Der thermische Schaden wurde makroskopisch als blass und zerkocht wirkende Muskulatur beschrieben. Histologisch lag ein thermischer Schaden bei Erweiterung des Extrazellulärraumes in der HE-Färbung und fehlender Glykogendarstellung in der PAS-Reaktion vor. Von 11 exponierten Schweinen wurden fünf als geschädigt eingestuft, dabei hatten zwei Schweine in allen Temperatursonden einen thermischen Schaden. Am besten war der thermische Schaden im Bereich der Temperatursonde zwei und hier besonders mit T_max und CEM 43 korrelierbar. Die Temperatursonden 8 und 11 korrelierten aufgrund größerer Abstände und Überlappungen von gesunden und geschädigten Proben weniger gut. Insgesamt fiel die Korrelation entgegen den traditionell üblichen SAR-Werten am besten mit der Maximaltemperatur aus. Demnach lag der Schwellenwert für T_max bei 45,5 °C. Die CEM 43-Werte korrelierten etwas schlechter als die T_max. Die SAR-Werte hingegen waren überhaupt nicht korrelierbar. Deshalb konnten die von der IEC aufgestellten SAR-Grenzwerte weder bestätigt noch widerlegt werden. Die von der IEC zugelassene Maximaltemperatur wurde jedoch deutlich überschritten. Aufgrund fehlender Grenzwerte für das CEM 43-Konzept konnten die ermittelten CEM 43-Werte nicht eingeordnet werden. Insgesamt zeigt sich, dass T_max gefolgt von CEM 43 im M. longissimus den besten Schwellenwert für thermische Schäden beim Schwein darstellt.
Die Manifestierung des thermischen Schadens in der Muskulatur wird höchstwahrscheinlich durch den überwiegenden Anteil an weißen Muskelfasern und die geringere Kapillarisierung im Vergleich zum Menschen hervorgerufen.
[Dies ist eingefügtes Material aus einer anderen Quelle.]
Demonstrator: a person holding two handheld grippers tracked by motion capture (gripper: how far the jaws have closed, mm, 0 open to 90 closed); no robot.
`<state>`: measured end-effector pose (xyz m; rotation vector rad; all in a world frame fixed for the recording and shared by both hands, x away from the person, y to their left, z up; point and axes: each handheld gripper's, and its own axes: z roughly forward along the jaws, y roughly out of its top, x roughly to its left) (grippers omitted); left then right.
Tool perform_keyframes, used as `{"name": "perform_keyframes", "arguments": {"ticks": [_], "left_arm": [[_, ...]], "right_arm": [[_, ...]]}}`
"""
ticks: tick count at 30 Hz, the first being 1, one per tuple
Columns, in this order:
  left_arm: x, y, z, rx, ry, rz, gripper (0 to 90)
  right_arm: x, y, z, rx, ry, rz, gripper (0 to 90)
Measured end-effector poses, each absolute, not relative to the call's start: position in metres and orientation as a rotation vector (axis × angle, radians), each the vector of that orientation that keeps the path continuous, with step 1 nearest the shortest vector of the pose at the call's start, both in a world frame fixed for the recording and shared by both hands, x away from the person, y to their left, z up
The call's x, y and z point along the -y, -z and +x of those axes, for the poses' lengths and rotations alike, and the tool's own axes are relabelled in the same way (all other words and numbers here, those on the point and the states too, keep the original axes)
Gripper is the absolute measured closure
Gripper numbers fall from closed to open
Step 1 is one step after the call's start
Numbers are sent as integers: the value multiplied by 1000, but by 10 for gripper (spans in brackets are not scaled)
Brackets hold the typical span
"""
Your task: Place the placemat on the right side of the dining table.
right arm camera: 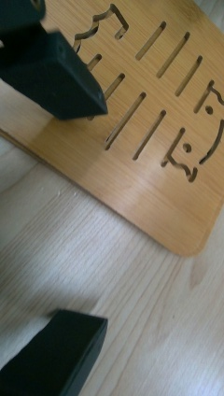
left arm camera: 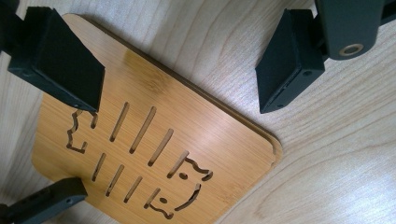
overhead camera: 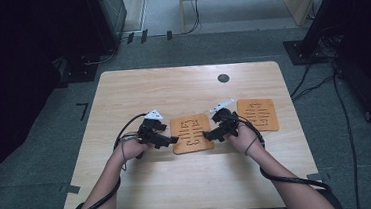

So kann die unter dem HF-Einfluss in der Muskulatur entstehende Wärme schlecht über die wenigen Kapillaren an das kaum leitende Fettgewebe abgegeben werden. Dieser Umstand wird durch die fehlende Möglichkeit zum Schwitzen verstärkt. Dazu kommen die beim Schwein kleinere Lunge und Alveolaroberfläche, die geringere Atemtiefe und das niedrigere relative Herzgewicht. So ist die Wärmeabgabe aufgrund schlechterer Thermoregulation viel geringer und die Gefahr einer Hyperthermie aufgrund der bereits um 1 ºC physiologisch höheren Körpertemperatur viel höher. Denkbar ist die Entstehung des thermischen Schadens aufgrund der direkten Einwirkung der Hochfrequenzstrahlung, wobei auch für genetisch nicht prädisponierte Schweine die maligne Hyperthermie in Betracht zu ziehen ist. Die in der Humanmedizin gemeldeten HF-Verbrennungen liegen bei über einer Million im MRT untersuchten Menschen im ppm-Bereich, im Verhältnis zu knapp 50% geschädigten Schweinen in diesem Versuch. Deshalb ist aufgrund des insgesamt sehr viel häufigeren thermischen Schadens bei diesen Schweinen von einer Übertragbarkeit der Ergebnisse auf den Menschen abzusehen. Dadurch erscheint das Schwein für thermische Versuche unter ähnlichen Fragestellungen als Versuchstier eher zu Simulierung von Worst Case Situationen mit eingeschränkter Thermoregulation geeignet.